Each ChatGPT query, each model update, each robotic breakthrough consumes massive amounts of energy. In fact, AI is already pushing global power grids to the brink.

Wall Street is pouring hundreds of billions into artificial intelligence—training smarter chatbots, automating industries, and building the digital future. But there’s one urgent question few are asking:

Where will all of that energy come from?

AI is the most electricity-hungry technology ever invented. Each data center powering large language models like ChatGPT consumes as much energy as a small city. And it’s about to get worse.

Even Sam Altman, the founder of OpenAI, issued a stark warning:

“The future of AI depends on an energy breakthrough.”

Elon Musk was even more blunt:

“AI will run out of electricity by next year.”

As the world chases faster, smarter machines, a hidden crisis is emerging behind the scenes. Power grids are strained. Electricity prices are rising. Utilities are scrambling to expand capacity.

And that’s where the real opportunity lies…

One little-known company—almost entirely overlooked by most AI investors—could be the ultimate backdoor play. It’s not a chipmaker. It’s not a cloud platform. But it might be the most important AI stock in the US owns critical energy infrastructure assets positioned to feed the coming AI energy spike.

As demand from AI data centers explodes, this company is gearing up to profit from the most valuable commodity in the digital age: electricity.

The “Toll Booth” Operator of the AI Energy Boom

  • It owns critical nuclear energy infrastructure assets, positioning it at the heart of America’s next-generation power strategy.
  • It’s one of the only global companies capable of executing large-scale, complex EPC (engineering, procurement, and construction) projects across oil, gas, renewable fuels, and industrial infrastructure.
  • It plays a pivotal role in U.S. LNG exportation—a sector about to explode under President Trump’s renewed “America First” energy doctrine.

Trump has made it clear: Europe and U.S. allies must buy American LNG.

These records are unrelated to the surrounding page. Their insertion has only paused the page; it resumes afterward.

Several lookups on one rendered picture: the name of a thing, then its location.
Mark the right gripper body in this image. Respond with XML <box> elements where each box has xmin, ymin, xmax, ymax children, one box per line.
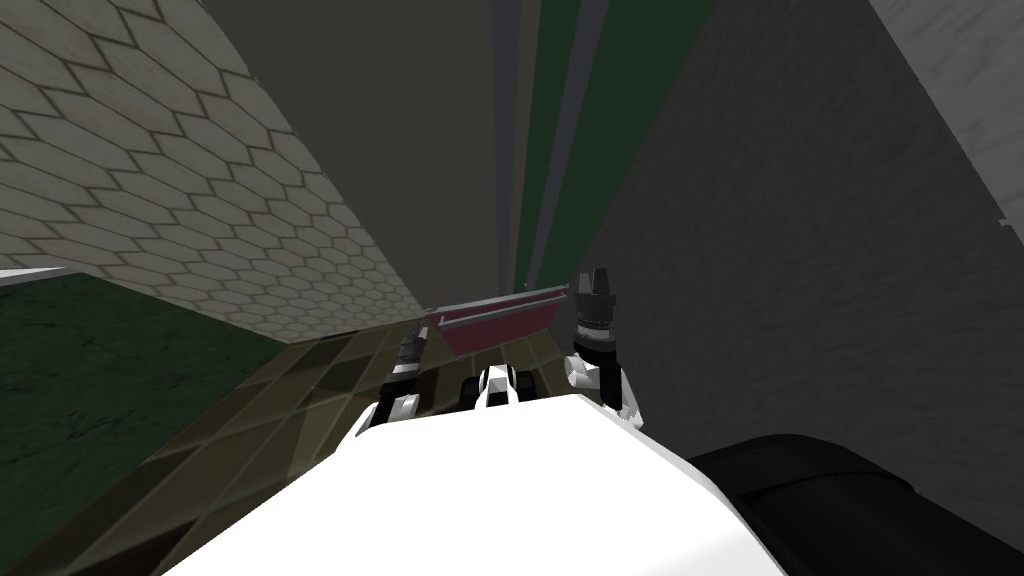
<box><xmin>572</xmin><ymin>290</ymin><xmax>618</xmax><ymax>323</ymax></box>

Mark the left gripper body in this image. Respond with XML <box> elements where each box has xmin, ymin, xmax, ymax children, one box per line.
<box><xmin>396</xmin><ymin>323</ymin><xmax>431</xmax><ymax>367</ymax></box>

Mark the maroon box with grey rim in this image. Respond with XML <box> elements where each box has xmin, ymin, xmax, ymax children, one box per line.
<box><xmin>423</xmin><ymin>284</ymin><xmax>572</xmax><ymax>358</ymax></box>

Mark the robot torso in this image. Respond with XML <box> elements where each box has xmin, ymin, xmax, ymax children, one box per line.
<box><xmin>162</xmin><ymin>363</ymin><xmax>787</xmax><ymax>576</ymax></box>

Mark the dark green door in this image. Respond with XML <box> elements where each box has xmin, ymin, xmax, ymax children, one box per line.
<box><xmin>511</xmin><ymin>0</ymin><xmax>717</xmax><ymax>294</ymax></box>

And our company sits in the toll booth—collecting fees on every drop exported.

But that’s not all…

As Trump’s proposed tariffs push American manufacturers to bring their operations back home, this company will be first in line to rebuild, retrofit, and reengineer those facilities.

AI. Energy. Tariffs. Onshoring. This One Company Ties It All Together.

While the world is distracted by flashy AI tickers, a few smart investors are quietly scooping up shares of the one company powering it all from behind the scenes.

AI needs energy. Energy needs infrastructure.

And infrastructure needs a builder with experience, scale, and execution.

This company has its finger in every pie—and Wall Street is just starting to notice.

Wall Street is noticing this company also because it is quietly riding all of these tailwinds—without the sky-high valuation.

While most energy and utility firms are buried under mountains of debt and coughing up hefty interest payments just to appease bondholders…

This company is completely debt-free.

In fact, it’s sitting on a war chest of cash—equal to nearly one-third of its entire market cap.

It also owns a huge equity stake in another red-hot AI play, giving investors indirect exposure to multiple AI growth engines without paying a premium.

And here’s what the smart money has started whispering…

The Hedge Fund Secret That’s Starting to Leak Out

This stock is so off-the-radar, so absurdly undervalued, that some of the most secretive hedge fund managers in the world have begun pitching it at closed-door investment summits.

They’re sharing it quietly, away from the cameras, to rooms full of ultra-wealthy clients.

Why? Because excluding cash and investments, this company is trading at less than 7 times earnings.

And that’s for a business tied to:

  • The AI infrastructure supercycle
  • The onshoring boom driven by Trump-era tariffs
  • A surge in U.S. LNG exports
  • And a unique footprint in nuclear energy—the future of clean, reliable power

You simply won’t find another AI and energy stock this cheap… with this much upside.

This isn’t a hype stock. It’s not riding on hope.

It’s delivering real cash flows, owns critical infrastructure, and holds stakes in other major growth stories.

This is your chance to get in before the rockets take off!

Disruption is the New Name of the Game: Let’s face it, complacency breeds stagnation.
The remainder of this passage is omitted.